> [Exercise description] Your answer must be an exact copy of the listing.

::::::::

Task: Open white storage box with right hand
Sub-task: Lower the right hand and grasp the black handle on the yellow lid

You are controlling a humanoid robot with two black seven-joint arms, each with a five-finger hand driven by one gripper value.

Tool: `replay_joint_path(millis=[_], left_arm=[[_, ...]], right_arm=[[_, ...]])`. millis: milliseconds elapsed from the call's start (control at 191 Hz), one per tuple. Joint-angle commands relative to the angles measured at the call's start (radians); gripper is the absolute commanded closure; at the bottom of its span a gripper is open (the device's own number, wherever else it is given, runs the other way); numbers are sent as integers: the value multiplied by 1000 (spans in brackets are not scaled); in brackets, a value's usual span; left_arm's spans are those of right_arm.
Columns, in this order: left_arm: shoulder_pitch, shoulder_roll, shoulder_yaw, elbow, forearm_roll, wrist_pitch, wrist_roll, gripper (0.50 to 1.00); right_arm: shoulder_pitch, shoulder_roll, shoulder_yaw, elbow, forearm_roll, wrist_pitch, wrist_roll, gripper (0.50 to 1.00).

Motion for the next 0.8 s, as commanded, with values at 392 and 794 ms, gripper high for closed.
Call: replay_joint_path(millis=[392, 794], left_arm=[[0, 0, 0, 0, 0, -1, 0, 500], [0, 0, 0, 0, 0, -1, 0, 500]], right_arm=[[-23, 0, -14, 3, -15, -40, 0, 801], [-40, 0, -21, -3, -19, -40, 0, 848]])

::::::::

> [Exercise answer]
Task: Open white storage box with right hand
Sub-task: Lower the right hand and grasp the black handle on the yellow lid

You are controlling a humanoid robot with two black seven-joint arms, each with a five-finger hand driven by one gripper value.

Tool: `replay_joint_path(millis=[_], left_arm=[[_, ...]], right_arm=[[_, ...]])`. millis: milliseconds elapsed from the call's start (control at 191 Hz), one per tuple. Joint-angle commands relative to the angles measured at the call's start (radians); gripper is the absolute commanded closure; at the bottom of its span a gripper is open (the device's own number, wherever else it is given, runs the other way); numbers are sent as integers: the value multiplied by 1000 (spans in brackets are not scaled); in brackets, a value's usual span; left_arm's spans are those of right_arm.
Columns, in this order: left_arm: shoulder_pitch, shoulder_roll, shoulder_yaw, elbow, forearm_roll, wrist_pitch, wrist_roll, gripper (0.50 to 1.00); right_arm: shoulder_pitch, shoulder_roll, shoulder_yaw, elbow, forearm_roll, wrist_pitch, wrist_roll, gripper (0.50 to 1.00).

Motion for the next 0.8 s, as commanded, with values at 392 and 794 ms, gripper high for closed.
Call: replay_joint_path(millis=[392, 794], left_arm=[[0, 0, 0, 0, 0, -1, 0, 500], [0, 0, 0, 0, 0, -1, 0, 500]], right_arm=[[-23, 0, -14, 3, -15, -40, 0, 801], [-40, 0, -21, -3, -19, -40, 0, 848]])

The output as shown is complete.